In this Instructable we'll cover several ways to find the volume of a sphere - a locus of points that are equidistant to a fixed center in a 3D space.

What you're going to possibly need:

A Sphere
Distance measuring tool (ruler, caliper)
Calculator/Pen+Paper
Graduated cylinder + water
A brain (you're on Instructables.com - you've already got this...I'm not going to stress common sense all that much)

Step 1: The Volume Formula

The volume of a sphere is (4/3)*pi*r³
where:

4/3 is a constant
Pi is a constant that for our purposes will = 3.14
r is the radius of the sphere, which is the distance from the center of the sphere to any point on that sphere's surface

Step 2: Gathering Information

Luckily, the only piece of information we need is the radius of the sphere. There are several ways we can find the radius of a sphere. The more practical ways include deriving the radius from the diameter or the circumference.

You already know this, but:

Diameter - the longest segment that can exist within the sphere; this is 2*the radius
Circumference - the length of a circle projected by the sphere; this is 2*pi* the radius

You can quickly approximate the diameter of the sphere by holding a ruler against the longest part of the sphere. Match up the beginning of the ruler with your right eye closed; then take the measurement with your left eye closed. This gives you a terrible approximation, but an approximation nonetheless. After finding the diameter, simply divide it by 2 to yield the radius.
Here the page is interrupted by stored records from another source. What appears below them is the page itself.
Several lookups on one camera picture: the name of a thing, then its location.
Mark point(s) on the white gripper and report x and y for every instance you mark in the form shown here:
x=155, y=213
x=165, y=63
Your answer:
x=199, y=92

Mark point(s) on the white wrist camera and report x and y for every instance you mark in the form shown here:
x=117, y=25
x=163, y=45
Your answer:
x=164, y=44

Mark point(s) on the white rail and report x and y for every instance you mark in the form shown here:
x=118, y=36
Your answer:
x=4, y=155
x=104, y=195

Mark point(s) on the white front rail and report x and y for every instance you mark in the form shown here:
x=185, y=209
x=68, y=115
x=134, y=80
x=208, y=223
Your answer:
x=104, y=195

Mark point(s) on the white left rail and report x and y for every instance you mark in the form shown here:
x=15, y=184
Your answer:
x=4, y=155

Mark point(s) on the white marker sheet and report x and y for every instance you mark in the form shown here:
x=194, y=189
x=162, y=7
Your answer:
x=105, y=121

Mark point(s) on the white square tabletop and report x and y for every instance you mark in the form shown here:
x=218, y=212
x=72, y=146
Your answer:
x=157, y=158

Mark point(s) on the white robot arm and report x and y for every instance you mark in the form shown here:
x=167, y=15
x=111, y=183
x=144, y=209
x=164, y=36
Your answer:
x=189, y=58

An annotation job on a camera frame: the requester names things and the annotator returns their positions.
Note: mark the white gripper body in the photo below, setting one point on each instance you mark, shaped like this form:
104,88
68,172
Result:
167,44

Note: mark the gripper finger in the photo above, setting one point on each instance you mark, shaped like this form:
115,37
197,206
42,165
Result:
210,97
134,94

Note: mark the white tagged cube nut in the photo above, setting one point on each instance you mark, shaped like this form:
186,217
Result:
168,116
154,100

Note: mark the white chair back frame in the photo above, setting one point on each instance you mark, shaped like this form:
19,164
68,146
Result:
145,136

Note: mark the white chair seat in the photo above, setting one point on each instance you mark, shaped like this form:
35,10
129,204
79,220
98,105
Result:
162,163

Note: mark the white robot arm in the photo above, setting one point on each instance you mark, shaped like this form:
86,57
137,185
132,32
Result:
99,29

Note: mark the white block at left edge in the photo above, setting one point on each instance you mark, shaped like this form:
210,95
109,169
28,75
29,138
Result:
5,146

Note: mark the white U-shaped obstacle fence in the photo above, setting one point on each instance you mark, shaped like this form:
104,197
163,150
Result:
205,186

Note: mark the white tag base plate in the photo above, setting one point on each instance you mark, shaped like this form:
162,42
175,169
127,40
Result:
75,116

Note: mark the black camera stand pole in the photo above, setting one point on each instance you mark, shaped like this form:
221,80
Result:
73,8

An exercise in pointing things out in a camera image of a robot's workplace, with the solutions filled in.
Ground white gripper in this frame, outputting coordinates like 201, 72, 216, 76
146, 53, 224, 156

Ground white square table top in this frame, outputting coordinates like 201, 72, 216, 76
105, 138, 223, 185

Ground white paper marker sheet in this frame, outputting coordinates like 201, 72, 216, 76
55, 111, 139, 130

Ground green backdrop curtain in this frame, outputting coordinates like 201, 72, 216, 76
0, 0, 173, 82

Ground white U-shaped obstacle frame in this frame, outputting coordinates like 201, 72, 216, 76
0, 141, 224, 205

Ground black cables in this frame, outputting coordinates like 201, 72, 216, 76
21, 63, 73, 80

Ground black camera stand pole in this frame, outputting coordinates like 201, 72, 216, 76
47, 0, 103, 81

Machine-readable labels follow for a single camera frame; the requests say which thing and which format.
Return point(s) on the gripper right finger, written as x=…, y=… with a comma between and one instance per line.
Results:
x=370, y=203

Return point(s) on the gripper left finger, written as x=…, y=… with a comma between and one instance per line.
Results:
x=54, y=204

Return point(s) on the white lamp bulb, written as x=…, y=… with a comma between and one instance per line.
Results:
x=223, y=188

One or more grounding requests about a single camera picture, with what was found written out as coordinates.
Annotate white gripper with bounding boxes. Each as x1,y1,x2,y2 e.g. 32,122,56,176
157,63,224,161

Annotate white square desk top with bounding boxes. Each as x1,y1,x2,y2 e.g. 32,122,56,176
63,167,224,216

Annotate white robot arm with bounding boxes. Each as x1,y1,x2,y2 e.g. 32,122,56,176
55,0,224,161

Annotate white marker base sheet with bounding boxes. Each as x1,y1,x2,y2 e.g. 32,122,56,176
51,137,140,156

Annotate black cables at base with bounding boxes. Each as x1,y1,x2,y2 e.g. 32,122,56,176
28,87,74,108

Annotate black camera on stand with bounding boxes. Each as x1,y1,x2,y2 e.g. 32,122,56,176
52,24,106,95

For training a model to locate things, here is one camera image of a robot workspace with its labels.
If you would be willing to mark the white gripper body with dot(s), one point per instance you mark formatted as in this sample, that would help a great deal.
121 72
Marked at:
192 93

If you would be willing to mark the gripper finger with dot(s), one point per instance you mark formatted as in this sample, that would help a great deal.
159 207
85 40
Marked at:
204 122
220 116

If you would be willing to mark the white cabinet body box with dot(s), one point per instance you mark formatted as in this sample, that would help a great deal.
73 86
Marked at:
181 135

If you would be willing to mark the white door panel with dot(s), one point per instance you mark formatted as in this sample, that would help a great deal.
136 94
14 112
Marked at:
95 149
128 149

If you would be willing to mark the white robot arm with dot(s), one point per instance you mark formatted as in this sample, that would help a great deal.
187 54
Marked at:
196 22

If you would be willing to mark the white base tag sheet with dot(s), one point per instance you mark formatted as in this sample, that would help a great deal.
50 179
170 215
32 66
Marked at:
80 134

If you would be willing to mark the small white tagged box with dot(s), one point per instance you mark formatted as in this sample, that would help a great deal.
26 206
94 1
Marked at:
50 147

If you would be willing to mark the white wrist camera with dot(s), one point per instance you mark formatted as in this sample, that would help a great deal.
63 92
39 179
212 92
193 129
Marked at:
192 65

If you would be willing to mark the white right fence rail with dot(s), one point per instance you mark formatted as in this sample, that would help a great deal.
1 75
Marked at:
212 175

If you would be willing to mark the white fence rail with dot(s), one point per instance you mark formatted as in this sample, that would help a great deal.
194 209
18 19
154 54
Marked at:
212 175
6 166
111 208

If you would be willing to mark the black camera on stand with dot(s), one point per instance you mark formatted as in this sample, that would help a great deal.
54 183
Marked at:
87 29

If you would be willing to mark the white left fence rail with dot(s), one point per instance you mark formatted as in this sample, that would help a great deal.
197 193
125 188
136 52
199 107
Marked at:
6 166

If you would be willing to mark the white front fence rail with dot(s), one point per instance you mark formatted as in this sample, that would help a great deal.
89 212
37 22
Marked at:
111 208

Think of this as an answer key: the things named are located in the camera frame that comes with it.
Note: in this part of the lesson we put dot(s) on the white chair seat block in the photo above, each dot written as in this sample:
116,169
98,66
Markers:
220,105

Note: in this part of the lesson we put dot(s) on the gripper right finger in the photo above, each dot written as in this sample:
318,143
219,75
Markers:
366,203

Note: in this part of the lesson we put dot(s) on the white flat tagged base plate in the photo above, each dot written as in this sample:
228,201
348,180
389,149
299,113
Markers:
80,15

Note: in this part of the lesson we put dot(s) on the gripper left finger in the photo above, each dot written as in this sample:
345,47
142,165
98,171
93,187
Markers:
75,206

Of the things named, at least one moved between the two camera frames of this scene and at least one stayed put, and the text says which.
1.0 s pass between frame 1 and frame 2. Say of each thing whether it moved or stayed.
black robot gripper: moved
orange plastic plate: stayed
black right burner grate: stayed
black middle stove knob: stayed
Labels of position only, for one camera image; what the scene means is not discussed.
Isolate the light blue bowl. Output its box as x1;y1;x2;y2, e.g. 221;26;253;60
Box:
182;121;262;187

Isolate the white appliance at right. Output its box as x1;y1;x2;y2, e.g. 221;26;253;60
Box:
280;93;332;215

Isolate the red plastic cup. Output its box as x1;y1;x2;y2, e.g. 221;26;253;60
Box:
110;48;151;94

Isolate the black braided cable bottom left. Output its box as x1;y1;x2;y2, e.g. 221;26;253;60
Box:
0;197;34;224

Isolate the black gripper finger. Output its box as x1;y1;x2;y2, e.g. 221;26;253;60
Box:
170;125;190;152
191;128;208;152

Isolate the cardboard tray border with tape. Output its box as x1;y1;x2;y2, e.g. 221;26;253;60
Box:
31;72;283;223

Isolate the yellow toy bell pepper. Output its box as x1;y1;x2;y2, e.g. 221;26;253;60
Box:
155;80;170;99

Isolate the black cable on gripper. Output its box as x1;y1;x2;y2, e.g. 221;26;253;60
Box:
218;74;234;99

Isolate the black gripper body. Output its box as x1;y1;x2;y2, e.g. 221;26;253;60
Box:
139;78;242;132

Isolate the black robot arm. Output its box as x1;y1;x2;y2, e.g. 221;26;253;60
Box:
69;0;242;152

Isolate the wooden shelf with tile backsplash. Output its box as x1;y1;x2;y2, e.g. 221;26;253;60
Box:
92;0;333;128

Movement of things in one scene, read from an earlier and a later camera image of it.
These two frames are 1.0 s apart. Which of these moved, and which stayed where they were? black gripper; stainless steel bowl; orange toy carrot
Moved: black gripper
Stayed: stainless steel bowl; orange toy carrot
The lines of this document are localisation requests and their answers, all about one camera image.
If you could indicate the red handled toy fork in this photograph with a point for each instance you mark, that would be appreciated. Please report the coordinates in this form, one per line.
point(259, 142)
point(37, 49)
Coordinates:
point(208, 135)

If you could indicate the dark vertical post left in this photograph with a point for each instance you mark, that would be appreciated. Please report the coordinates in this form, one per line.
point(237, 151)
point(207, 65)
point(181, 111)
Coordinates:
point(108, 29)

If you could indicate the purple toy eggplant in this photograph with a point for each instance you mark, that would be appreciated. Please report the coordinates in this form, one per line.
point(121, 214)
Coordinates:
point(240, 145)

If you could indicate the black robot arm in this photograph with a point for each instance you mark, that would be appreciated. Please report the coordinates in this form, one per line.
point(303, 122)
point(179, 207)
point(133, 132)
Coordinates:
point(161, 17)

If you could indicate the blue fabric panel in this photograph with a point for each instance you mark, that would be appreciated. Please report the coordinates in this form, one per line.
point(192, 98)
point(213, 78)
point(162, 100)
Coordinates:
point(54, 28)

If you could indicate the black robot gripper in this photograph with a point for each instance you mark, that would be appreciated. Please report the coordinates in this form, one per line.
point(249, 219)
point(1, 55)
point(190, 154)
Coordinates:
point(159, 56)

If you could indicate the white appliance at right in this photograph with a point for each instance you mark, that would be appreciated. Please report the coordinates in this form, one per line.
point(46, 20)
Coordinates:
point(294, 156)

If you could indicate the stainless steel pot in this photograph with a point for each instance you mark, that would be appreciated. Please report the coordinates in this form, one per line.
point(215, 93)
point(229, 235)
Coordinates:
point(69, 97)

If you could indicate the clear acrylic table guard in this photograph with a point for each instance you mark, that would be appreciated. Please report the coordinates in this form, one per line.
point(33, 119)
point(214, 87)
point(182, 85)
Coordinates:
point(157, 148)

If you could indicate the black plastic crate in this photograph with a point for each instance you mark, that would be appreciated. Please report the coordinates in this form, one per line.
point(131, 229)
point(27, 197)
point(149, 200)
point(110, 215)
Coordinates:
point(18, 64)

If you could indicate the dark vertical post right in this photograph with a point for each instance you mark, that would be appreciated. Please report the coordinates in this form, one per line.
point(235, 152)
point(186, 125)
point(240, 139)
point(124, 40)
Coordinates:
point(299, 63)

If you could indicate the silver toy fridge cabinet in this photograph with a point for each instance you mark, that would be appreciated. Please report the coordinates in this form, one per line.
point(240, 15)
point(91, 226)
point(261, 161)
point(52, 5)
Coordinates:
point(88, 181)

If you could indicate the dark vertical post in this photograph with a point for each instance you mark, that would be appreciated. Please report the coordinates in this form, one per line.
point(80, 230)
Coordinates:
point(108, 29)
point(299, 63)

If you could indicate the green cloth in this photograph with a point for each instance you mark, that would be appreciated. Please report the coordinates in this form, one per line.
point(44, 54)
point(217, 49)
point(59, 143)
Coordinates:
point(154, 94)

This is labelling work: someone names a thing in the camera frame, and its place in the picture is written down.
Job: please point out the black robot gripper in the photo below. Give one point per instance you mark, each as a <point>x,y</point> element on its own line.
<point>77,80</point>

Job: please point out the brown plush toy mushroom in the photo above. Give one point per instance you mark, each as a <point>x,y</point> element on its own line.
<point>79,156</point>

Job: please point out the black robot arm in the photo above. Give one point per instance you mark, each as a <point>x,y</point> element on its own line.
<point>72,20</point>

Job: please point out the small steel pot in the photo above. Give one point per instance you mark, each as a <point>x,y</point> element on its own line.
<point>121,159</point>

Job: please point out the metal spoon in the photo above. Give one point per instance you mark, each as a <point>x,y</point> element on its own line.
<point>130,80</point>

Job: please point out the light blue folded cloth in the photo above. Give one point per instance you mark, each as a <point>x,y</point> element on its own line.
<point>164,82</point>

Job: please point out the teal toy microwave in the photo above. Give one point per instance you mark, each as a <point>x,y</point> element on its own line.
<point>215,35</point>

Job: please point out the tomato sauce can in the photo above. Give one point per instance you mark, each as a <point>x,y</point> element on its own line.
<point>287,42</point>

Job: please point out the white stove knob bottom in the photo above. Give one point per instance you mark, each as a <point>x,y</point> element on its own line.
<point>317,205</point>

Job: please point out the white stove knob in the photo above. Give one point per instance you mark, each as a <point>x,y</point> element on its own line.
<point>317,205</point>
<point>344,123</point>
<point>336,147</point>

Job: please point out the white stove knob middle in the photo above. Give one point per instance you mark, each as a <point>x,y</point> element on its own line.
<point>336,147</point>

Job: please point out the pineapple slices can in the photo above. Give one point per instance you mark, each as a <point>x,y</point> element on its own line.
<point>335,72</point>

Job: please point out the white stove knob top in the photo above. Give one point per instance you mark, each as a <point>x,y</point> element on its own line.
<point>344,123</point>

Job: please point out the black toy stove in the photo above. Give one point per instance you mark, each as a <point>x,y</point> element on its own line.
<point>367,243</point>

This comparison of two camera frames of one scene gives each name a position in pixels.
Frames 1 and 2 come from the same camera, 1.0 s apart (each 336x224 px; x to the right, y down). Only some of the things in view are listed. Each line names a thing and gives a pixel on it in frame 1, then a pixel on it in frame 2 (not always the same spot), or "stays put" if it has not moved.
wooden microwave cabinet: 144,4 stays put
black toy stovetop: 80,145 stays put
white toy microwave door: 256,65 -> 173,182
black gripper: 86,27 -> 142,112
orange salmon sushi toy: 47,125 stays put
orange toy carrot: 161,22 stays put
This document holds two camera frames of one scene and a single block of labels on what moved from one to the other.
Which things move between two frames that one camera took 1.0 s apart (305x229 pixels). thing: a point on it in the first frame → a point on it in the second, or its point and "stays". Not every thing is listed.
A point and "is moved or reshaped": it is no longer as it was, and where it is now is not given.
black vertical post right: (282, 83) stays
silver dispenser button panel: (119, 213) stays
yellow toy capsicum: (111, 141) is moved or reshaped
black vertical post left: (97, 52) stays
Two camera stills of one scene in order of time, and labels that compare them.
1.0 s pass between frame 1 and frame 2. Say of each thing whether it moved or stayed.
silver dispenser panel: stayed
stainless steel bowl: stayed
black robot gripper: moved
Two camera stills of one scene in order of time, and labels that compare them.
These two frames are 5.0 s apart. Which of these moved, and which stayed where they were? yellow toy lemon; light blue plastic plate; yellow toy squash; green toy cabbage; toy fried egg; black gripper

You can find the circumference most easily by taking a string or a wire and wrapping it across the longest portion of the sphere. Then measure the length of the string. After finding the circumference, divide by 2*pi to yield the radius.

Step 3: Plug'n'Play

Once you've found the radius, it's only a matter of plugging it into the equation!

Step 4: Finished...but There's More! =O

Essentially, with a bit of common sense, it only takes the former 2 steps to find the volume of a sphere.

However, maybe some of you wonder why the volume formula is the way it is.

Step 5: Proving the Formula - Disc Integration Method

One way to think of a sphere, is to imagine it as an infinite number of discs. If we found the volume of all of these discs and summed up their individual volumes, we would end up with the volume of the sphere!

With some calculus and some knowledge on the volume of cylinders, we can prove the volume of a sphere!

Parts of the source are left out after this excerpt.